The doctor-patient relationship drenched in warmth and a personal touch might sound impossible in today’s times, but for Dr Macha Dileep this bond was particularly strong because he had known his patients for years and supported them through their most vulnerable moments as they grappled to live with HIV, a disease that is often looked upon as deadly and highly stigmatized.
Posted as a senior medical officer at the Old Government General Hospital, Vijayawada, Dr Dileep was committed to providing health care services to his patients registered at the Antiretroviral Therapy Centre (ARTC) even after the onset of coronavirus outbreak in India. Despite the nationwide lockdown and the high chance of getting infected by COVID-19; nothing stopped him from showing up at his desk every day. He was more concerned about his HIV patients who were on life-long treatment and needed his assurance and support in midst of the uncertainty and fear of the pandemic. Of the 7000 People living with HIV registered at this ARTC, 5000 people directly consulted him. He had never failed them during the eight years of his service at the ARTC, he didn’t want to fail them now. Before the lockdown, he used to meet 100 to 150 patients a day, during lockdown he was still meeting with 60-100 patients a day.
On 18 June 2020, Dr Dileep experienced breathing problems. He was rushed to the emergency room for urgent medical attention where he was being stabilized while being tested for COVID-19. However, the Coronavirus had already affected his lung and kidneys. On the next day, he passed away due to lung collapse. His test results that came after his death indicated that he was COVID 19 positive. Because of the Coronavirus infection, his mortal remains were not handed over to the family and he was cremated by the hospital staff. Dr. Dileep, aged 49, never married, went silently and alone from this world leaving many of his patients, colleagues and family members heartbroken.
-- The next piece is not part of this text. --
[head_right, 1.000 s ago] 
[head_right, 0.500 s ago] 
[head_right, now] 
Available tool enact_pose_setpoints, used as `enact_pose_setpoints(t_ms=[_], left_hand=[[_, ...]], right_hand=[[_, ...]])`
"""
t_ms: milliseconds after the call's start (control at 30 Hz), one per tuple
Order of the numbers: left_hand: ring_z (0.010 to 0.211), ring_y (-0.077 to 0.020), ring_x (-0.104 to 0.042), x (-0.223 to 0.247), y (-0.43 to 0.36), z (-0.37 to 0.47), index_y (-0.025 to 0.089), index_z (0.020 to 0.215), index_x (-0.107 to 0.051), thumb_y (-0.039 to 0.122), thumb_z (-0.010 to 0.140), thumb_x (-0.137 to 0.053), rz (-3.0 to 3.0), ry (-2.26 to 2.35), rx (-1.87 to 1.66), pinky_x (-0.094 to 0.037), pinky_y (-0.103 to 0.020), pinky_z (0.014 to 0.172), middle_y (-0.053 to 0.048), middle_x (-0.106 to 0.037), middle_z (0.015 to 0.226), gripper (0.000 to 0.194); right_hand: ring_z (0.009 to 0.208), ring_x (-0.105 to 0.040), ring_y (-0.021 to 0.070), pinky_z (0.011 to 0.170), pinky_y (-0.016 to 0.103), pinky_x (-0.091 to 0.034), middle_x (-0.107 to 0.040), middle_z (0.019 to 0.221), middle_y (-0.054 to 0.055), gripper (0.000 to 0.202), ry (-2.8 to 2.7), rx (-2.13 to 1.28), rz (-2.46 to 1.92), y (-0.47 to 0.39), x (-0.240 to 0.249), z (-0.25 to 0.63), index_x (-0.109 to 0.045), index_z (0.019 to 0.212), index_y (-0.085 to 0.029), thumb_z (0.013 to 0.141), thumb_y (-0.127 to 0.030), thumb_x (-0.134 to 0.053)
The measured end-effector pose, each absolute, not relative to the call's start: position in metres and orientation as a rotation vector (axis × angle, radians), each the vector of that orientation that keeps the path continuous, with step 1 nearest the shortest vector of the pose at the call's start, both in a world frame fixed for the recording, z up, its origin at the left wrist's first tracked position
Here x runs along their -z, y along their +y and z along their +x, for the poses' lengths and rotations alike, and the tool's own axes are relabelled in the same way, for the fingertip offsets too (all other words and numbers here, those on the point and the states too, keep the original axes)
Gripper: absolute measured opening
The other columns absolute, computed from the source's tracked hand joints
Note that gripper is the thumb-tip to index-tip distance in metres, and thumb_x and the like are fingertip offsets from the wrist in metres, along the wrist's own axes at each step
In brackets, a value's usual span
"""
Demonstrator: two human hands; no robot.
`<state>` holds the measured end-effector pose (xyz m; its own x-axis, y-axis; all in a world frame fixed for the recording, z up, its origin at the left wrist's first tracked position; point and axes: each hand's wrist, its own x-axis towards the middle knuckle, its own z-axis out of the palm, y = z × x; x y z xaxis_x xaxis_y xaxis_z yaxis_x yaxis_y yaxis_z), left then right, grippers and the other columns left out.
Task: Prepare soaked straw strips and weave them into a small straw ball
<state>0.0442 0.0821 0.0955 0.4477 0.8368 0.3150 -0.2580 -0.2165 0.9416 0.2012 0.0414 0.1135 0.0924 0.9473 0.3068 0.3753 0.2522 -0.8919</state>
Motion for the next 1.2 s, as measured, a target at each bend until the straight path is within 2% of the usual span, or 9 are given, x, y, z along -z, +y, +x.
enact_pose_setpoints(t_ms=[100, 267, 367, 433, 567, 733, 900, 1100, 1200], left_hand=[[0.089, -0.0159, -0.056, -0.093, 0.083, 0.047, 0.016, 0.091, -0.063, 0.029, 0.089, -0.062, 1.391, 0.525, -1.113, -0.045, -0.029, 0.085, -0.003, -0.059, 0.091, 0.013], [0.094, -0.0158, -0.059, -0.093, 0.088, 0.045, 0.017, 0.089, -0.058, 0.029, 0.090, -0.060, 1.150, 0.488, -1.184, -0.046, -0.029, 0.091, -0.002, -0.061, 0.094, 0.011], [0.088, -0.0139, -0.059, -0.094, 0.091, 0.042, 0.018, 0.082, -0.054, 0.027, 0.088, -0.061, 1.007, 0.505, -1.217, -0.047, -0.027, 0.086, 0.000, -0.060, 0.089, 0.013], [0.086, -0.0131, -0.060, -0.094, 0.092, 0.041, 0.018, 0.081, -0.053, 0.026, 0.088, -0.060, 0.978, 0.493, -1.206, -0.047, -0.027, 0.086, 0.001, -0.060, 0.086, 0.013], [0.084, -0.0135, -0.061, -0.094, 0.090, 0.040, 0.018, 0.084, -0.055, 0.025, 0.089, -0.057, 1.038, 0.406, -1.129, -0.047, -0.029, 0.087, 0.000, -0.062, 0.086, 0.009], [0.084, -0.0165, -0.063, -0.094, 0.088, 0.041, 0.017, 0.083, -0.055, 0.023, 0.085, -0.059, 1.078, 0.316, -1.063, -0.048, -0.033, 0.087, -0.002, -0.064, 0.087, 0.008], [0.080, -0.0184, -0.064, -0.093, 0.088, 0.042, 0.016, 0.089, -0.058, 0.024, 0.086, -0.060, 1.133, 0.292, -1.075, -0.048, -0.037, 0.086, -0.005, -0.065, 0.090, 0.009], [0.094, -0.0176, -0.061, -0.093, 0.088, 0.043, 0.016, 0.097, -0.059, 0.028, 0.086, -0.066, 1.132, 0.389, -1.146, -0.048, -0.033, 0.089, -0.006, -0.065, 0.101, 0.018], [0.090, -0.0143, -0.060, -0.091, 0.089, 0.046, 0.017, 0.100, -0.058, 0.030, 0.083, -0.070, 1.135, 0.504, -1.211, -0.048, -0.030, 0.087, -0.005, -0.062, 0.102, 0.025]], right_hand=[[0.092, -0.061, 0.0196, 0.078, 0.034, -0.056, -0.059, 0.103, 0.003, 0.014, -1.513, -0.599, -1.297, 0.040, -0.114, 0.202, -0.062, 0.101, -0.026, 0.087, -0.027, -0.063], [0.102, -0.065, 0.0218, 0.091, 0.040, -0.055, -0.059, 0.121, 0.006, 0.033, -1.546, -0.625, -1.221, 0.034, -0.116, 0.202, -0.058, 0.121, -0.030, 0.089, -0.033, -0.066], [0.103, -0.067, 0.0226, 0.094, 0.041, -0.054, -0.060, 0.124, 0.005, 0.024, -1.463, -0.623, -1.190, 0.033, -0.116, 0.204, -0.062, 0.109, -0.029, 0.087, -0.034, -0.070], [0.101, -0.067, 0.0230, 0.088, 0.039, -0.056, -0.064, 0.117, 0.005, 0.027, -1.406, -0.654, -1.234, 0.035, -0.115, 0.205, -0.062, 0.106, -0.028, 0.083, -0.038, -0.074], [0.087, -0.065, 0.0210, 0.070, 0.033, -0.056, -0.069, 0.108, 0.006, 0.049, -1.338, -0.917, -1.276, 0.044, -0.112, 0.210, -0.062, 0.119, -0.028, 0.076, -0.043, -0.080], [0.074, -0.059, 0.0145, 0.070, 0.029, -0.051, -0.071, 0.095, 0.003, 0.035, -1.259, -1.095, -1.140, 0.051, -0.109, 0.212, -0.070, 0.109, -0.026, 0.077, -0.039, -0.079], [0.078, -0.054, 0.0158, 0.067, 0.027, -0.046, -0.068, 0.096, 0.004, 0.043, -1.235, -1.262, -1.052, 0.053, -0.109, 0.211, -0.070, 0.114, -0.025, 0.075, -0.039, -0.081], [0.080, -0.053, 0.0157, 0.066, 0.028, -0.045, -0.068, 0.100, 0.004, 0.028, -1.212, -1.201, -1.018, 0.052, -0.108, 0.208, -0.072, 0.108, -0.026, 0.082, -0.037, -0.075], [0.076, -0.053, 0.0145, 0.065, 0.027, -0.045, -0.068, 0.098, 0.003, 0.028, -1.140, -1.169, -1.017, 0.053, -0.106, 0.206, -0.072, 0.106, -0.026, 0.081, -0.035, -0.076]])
Dr Dileep will be greatly missed for his warmth and kindness. Our Care and Support Centre (CSC) in Vijayawada under will miss his guidance and support. Alliance India hails the commitment and selflessness of Dr Dileep and so many frontline health workers who lost their lives fighting to keep people living with HIV safe.
The data-entry operator at the ART Centre, tearing up as she told us about him, said: Mimmalini chala miss avutunnanu (I miss you a lot).
Alliance India’s Vihaan Care and Support programme works very closely with the National AIDS Control Organisation and its state chapters to strengthen the HIV response in India.